OrangeHat · 21/06/2011 12:34

I can't think of anything worse than having to give a blowjob to someone when I really wasn't enjoying it (ie didn't want to).

Seriously this thread is so depressing.

MrSpoc · 21/06/2011 12:35

Vmcd28 - I think it happens to more people than you realise. I know a few of my mates who were in the same situation.

Wife gives birth then decideds she no longer wants sex ever (dont say it unless you mean it as its a very big thing to deal with).
Wife refuses massages, kisses, cuddles as she is scared of giving husband the wrong impression - so the lack of intamicy evolves into a nightmare circle for both.

This is when you need to discuss and be honest and open with each other.

wheredidyoulastseeit · 21/06/2011 12:35

plus the longer you go without sex it becomes more difficult to haveit with out having some huge significance placed upon it. I'm sure someone can explain it better but but not having sex becomes the elephant in the room which makes having sex even more difficult because of these unspoken issues.

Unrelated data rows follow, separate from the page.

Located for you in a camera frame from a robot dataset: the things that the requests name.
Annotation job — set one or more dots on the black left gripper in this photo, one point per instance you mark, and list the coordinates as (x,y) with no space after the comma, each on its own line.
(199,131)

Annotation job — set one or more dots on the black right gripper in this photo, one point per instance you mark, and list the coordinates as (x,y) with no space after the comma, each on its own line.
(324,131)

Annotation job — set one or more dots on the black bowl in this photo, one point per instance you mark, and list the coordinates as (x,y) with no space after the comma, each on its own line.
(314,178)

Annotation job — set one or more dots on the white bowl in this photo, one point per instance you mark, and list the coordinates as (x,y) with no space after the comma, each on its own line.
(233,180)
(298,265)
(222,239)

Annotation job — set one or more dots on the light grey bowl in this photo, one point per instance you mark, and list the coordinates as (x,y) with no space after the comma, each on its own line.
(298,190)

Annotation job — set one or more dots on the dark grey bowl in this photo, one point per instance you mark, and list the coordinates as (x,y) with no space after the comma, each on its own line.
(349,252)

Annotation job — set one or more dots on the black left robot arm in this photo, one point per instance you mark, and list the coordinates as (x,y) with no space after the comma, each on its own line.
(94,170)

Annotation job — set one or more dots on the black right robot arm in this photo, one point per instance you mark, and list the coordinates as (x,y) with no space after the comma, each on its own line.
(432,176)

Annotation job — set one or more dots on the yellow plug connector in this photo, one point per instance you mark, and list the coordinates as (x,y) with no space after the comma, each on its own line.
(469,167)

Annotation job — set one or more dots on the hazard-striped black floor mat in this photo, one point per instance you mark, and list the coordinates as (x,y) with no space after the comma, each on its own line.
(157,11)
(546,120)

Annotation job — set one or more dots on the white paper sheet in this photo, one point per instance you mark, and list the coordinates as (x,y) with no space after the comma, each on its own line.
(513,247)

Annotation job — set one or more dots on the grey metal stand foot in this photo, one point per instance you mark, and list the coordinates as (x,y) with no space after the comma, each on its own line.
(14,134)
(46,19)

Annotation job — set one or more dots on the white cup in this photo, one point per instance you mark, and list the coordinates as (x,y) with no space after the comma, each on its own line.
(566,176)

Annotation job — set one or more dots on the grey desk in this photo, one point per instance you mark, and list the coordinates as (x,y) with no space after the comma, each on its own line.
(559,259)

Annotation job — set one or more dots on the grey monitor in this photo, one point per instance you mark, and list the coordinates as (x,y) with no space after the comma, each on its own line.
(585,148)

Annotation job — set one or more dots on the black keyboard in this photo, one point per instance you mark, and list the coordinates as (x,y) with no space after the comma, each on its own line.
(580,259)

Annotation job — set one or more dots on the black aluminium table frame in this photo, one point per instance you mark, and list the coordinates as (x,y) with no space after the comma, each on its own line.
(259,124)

wheredidyoulastseeit · 21/06/2011 12:37

I'm not saying you don't enjoy giving the blow job you enjoy making your partner happy even if you don't fancy a shag and often it can turn you on so that you want sex as well.

swallowedAfly · 21/06/2011 12:38

This reply has been deleted

Message withdrawn

snowmama · 21/06/2011 12:41

It is a fundamental shift in the relationship, and that requires love, patience and communication to resolve. The scenario described here us about post children libido dip, not fundamental asexuality.Mr Spoc you are also viewing it as something being inflicted on you alone.

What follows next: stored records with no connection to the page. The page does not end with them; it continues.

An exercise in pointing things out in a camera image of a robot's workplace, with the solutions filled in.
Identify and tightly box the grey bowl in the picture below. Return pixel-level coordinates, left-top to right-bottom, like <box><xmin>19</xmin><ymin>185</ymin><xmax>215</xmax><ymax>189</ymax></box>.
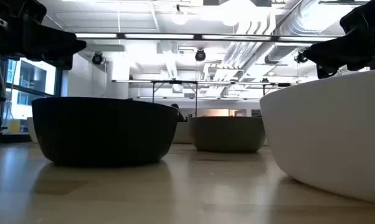
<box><xmin>171</xmin><ymin>121</ymin><xmax>193</xmax><ymax>144</ymax></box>

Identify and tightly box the silver ventilation duct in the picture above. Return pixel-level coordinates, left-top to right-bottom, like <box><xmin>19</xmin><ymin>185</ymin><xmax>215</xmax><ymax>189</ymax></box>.
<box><xmin>265</xmin><ymin>0</ymin><xmax>347</xmax><ymax>65</ymax></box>

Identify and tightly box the linear ceiling light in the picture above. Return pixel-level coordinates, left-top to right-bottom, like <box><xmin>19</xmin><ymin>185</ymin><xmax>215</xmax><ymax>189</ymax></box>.
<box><xmin>74</xmin><ymin>32</ymin><xmax>339</xmax><ymax>43</ymax></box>

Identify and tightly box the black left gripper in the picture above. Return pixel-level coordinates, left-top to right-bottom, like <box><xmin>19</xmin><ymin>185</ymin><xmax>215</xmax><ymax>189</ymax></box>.
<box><xmin>0</xmin><ymin>0</ymin><xmax>87</xmax><ymax>70</ymax></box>

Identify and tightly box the round ceiling lamp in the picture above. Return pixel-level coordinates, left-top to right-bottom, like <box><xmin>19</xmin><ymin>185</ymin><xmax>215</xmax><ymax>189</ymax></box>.
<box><xmin>171</xmin><ymin>11</ymin><xmax>189</xmax><ymax>26</ymax></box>

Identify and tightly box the black bowl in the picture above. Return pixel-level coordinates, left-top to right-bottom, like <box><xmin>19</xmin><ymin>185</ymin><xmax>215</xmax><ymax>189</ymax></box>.
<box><xmin>31</xmin><ymin>96</ymin><xmax>179</xmax><ymax>167</ymax></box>

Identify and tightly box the yellow container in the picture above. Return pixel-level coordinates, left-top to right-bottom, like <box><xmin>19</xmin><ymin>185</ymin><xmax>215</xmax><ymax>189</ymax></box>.
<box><xmin>7</xmin><ymin>119</ymin><xmax>21</xmax><ymax>134</ymax></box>

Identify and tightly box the black ceiling spotlight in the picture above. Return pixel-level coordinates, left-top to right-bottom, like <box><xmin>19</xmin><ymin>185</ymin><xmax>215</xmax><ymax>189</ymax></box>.
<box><xmin>194</xmin><ymin>49</ymin><xmax>207</xmax><ymax>62</ymax></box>
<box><xmin>91</xmin><ymin>51</ymin><xmax>104</xmax><ymax>65</ymax></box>
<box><xmin>294</xmin><ymin>50</ymin><xmax>308</xmax><ymax>65</ymax></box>

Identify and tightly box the white bowl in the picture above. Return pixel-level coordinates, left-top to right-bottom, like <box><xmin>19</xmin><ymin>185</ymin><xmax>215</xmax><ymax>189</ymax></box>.
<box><xmin>259</xmin><ymin>68</ymin><xmax>375</xmax><ymax>205</ymax></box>
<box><xmin>187</xmin><ymin>116</ymin><xmax>267</xmax><ymax>154</ymax></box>
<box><xmin>26</xmin><ymin>116</ymin><xmax>39</xmax><ymax>143</ymax></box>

Do you honestly not think that women do not miss their sex drives or wonder why and how something that used to be so fun and pleasureable is now so distant and undesirable?

...and it is often for reasons we all know about, hormones, tiredness, expectations about childcare, cleaning.....how society categories women as mothers, wives etc all swirling about in one exhausted body....which is why the sentence 'I never want sex again' seems logical and sensible response, by way of just managing all of that. And that requires a patient and loving response from husbands if they are there, and the ability to step up and put their wives needs first.

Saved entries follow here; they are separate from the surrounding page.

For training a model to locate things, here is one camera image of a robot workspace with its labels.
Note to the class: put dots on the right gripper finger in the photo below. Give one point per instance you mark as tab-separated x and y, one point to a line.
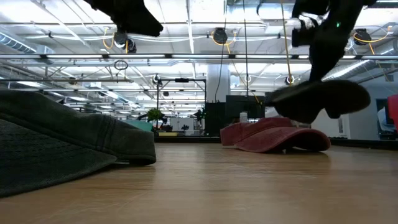
323	62

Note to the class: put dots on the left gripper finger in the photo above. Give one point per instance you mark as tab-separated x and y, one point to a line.
143	21

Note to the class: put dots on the black baseball cap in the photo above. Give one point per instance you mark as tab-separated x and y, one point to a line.
62	140
311	102

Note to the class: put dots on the maroon baseball cap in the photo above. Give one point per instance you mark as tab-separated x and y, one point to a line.
273	137

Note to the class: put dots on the black monitor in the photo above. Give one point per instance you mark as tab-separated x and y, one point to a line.
245	105

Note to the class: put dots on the green potted plant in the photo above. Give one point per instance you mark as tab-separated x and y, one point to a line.
154	114

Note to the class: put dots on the teal plastic tray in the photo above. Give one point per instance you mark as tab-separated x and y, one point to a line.
143	125

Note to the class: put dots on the black box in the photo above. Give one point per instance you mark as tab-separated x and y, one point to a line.
214	118

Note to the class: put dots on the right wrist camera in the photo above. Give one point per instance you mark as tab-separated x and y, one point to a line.
301	37

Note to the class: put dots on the silver ventilation duct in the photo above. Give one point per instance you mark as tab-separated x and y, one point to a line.
357	67
15	43

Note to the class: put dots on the long ceiling light rail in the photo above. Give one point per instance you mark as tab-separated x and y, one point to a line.
77	56

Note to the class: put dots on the distant black rig frame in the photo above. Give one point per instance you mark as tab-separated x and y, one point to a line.
182	80

OrangeHat · 21/06/2011 12:42

So you should service your man by getting down on your knees and sucking him off, your pleasure in this physical exchange comes from the fact that you are making him happy.

Giving a blow job is not the most usual method of sexually arousing a woman, strangely.

OrangeHat · 21/06/2011 12:44

The idea that women gain satisfaction and happiness from looking after and servicing others is so pervasive isn't it.

The idea that a woman might need more in her life than servicing other people is still apparently a bit modern and unusual.

Want to make a woman happy?
Give her lots of children to look after
Plenty of housework to do
No time to herself
And at the end of the day get her to suck you off.

What more does any woman want?

betterwhenthesunshines · 21/06/2011 12:46

Blow job would be the last thing that would put me in the mood! A really good kiss is what most usually does the trick.

snowmama · 21/06/2011 12:47

OrangesHat I need a like button for that post. Perfectly put.

vmcd28 · 21/06/2011 12:49

MrSpoc, but dont men realise what a MASSIVE thing it is to carry a baby for nine loooong months, then to push it out, or be sliced open - or both - then to have NO time to recover, cos they then have to feed the baby constantly, while getting up at all hours, so they're not sleeping either, and all this while still healing physically. Thats before hormones even come into the equation. Yet some DHs still seem to expect to have a similar sex life to the one they had before?

My point is the same - if your marriage is solid, then dh/dw will be able to work through this together, seeing it as a temporary problem that will improve. IF it doesnt improve, and you can both say hand on heart that youve tried everything, then you make decisions about the future. But you dont say "Oh, boohoo, poor me, poor me, I'm well within my rights to fuck someone else now."